Eiffage Métal (previously Eiffel and French Eiffel Constructions métalliques) is part of the Eiffage group and the descendant of the engineering company Société des Établissements Eiffel founded by Gustave Eiffel, designer of the Eiffel Tower.

== History ==
On October 1, 1985, the company Eiffage Métal was created.

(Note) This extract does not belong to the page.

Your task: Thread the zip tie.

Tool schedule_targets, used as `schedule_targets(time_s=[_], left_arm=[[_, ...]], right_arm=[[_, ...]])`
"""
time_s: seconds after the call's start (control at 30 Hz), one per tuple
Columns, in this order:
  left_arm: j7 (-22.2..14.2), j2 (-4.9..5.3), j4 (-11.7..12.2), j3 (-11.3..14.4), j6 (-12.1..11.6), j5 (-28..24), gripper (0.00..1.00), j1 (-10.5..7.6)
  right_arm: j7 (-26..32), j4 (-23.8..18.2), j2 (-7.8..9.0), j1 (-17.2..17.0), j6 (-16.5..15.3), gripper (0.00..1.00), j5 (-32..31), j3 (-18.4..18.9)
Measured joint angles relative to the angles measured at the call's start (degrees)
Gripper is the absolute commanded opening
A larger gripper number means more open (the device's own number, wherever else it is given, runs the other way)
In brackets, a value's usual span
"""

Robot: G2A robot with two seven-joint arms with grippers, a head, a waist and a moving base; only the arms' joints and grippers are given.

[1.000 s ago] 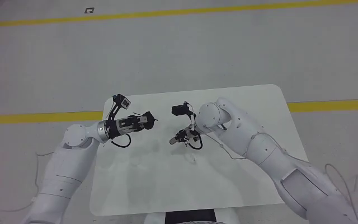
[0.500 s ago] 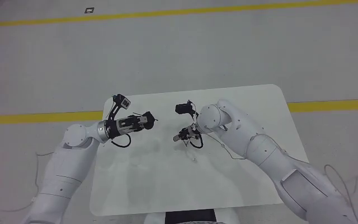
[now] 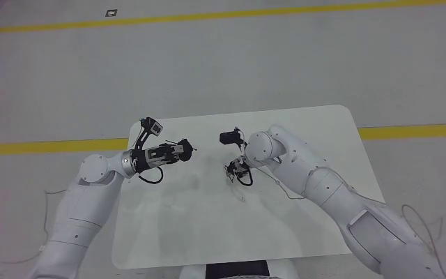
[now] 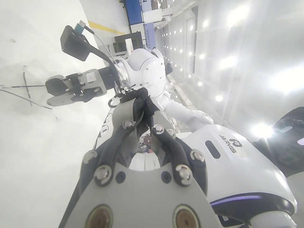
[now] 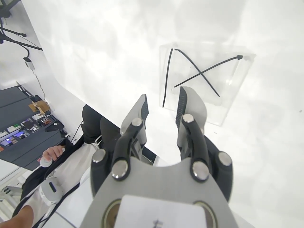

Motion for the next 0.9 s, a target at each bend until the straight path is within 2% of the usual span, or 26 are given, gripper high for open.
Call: schedule_targets(time_s=[0.9], left_arm=[[0.0,0.00,0.0,0.0,0.0,0.0,0.00,0.00]], right_arm=[[-1.6,10.9,-4.51,3.6,0.0,0.24,0.6,-4.0]])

In 2012, Eiffel Constructions Métalliques changed its name to Eiffage Construction Métallique, following legal proceedings initiated in 2006 and a ruling in 2011.

==Notable structures==
- Budapest-Nyugati Railway Terminal completed in 1877
- Eiffel Bridge, Ungheni, completed in 1877
- Maria Pia Bridge, completed in 1877
- Statue of Liberty (Liberty Enlightening the World) completed in 1878
- Garabit viaduct completed in 1884
- Colbert Bridge completed in 1888
- Eiffel Tower completed in 1889.
- Jiu Bridge, completed in 1897
- Tancarville Bridge completed in 1955.
- Louvre Pyramid completed in 1989.
- Normandy bridge completed in 1995.
- The Living Bridge completed 2007
- Millau Viaduct completed in 2002.
- Simone-de-Beauvoir foot bridge completed in 2006.
- It assisted with the construction and support of the glass wall of Columbia University's Alfred Lerner Hall, the largest in North America completed in 1999.